L’homme, au sourire patiemment édenté, vida son verre d’un trait comme pour défier la Miwaku dans une guerre d’alcool. Soyons honnêtes : c’était là une bravade purement masculine, destinée à brouiller la vue des demoiselles. Pour en arriver à de tels stratagèmes, il fallait manquer cruellement d’estime de soi… ou se noyer dans un désarroi sans fond. Qu’importe. Le jeu était lancé, et pour espérer en tirer profit, il fallait accepter d’y participer.
Kagero saisit le verre, l’approcha de ses lèvres et avala son contenu sans sourciller. Elle le reposa un peu trop fort sur la table, signal clair au serveur qu’il devait désormais garder un œil attentif sur ce duo et veiller à ce que les verres ne restent jamais vides.

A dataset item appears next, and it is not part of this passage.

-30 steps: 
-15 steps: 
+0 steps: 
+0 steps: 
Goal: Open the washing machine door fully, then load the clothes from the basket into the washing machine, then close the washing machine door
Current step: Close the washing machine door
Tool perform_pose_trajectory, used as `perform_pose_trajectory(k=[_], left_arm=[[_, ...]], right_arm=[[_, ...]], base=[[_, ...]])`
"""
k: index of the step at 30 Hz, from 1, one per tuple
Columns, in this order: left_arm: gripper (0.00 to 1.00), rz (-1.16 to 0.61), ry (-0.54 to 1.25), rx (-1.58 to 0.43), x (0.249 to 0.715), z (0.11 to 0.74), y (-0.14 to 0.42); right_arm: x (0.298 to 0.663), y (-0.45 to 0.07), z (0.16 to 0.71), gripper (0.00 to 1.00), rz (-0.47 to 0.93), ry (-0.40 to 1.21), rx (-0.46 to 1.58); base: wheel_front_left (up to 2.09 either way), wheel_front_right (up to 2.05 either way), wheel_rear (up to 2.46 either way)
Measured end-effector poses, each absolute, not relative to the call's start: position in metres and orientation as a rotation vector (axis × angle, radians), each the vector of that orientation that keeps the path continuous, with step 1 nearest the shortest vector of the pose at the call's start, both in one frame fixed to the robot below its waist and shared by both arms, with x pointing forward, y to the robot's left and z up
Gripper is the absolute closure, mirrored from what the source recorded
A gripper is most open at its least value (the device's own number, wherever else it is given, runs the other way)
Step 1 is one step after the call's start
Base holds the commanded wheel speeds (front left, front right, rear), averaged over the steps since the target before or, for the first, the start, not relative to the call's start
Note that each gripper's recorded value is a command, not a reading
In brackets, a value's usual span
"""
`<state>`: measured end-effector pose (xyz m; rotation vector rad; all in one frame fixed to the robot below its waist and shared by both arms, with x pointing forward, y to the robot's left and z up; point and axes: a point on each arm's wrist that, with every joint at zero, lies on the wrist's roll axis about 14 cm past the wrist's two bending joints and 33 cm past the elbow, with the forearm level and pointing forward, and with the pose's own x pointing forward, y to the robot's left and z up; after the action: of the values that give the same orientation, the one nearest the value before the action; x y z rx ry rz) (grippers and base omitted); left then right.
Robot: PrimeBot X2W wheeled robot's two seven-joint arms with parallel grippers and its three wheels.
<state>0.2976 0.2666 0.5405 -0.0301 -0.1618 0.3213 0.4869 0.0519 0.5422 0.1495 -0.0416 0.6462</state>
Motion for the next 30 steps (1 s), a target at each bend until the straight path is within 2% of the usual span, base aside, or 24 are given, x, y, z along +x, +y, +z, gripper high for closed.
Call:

Elle en était désormais convaincue : inutile de se perdre dans ses mensonges ou ses simagrées. Il fallait le faire parler à SON jeu, l’amener à révéler ce qu’il ne voulait pas dire. Malheureusement pour lui, il était tombé sur la mauvaise interlocutrice.
Il prit la parole :
« Vous savez, les mers sont agitées dernièrement… Je n’ai plus le loisir de profiter de la chaleur d’une… »
« C’est à vous de boire. »
Quel misérable. Comptait-il vraiment marchander une information contre une nuit sous ses draps ? Impensable. Pour une mission cruciale, on pouvait envisager certains sacrifices, mais face à un tel homme, c’était tout simplement inutile.
« J’ai entendu dire… Un ciel qui vrille, n’est-ce pas ? »
L’homme se pencha brusquement, rapprochant sa tête et basculant la table entre eux deux. Kagero tendit l’oreille ; il parla à voix basse :
« Faut pas l’dire, hein, mais moi j’pense que c’est le train… ou le ferry ! La fumée, tout ça… C’pas bon, j’vous l’dis… »
Elle préféra ne pas répondre et recentra la conversation :
« Que voulez-vous dire par “ciel qui vrille” ? »
L’homme en était déjà à son troisième verre. Kagero suivait sans difficulté, implacable.
« Bah… J’étais sur le bateau, j’allais pêcher, ramener une caisse des petites îles pour les Sōmu… Tout était calme… Et puis, d’un coup : PAF ! Il pleuvait, la mer s’est déchaînée… et surtout, il faisait jour ! Jour mais nuit… enfin, jour dans la nuit ! Vous comprenez ? »
Kagero porta sa main à son menton. C’était étrangement similaire à sa propre vision…
Il se raidit, soudain méfiant.
« Oh non… Vous êtes de Kumo… C’est pour les services, hein ? Les impôts… oh non… »
Quel imbécile. Aucune raison d’interroger un homme ainsi, au milieu d’un bar. Et pourtant, il en était déjà à son quatrième verre. Plus il parlait, plus il buvait. Elle reprit avec une douceur feinte :
« Rassurez-vous. Je connais les hommes de confiance… Nous oublierons cette conversation, d’accord ? Où était-ce ? »
Il s’écria de joie, attirant aussitôt l’attention. Un vrai crétin.
« Une petite île vers Hirui-shima… »
Kagero se leva.
« Merci. Quel est son nom ? »
Une main, ferme et lourde, se posa alors sur son épaule.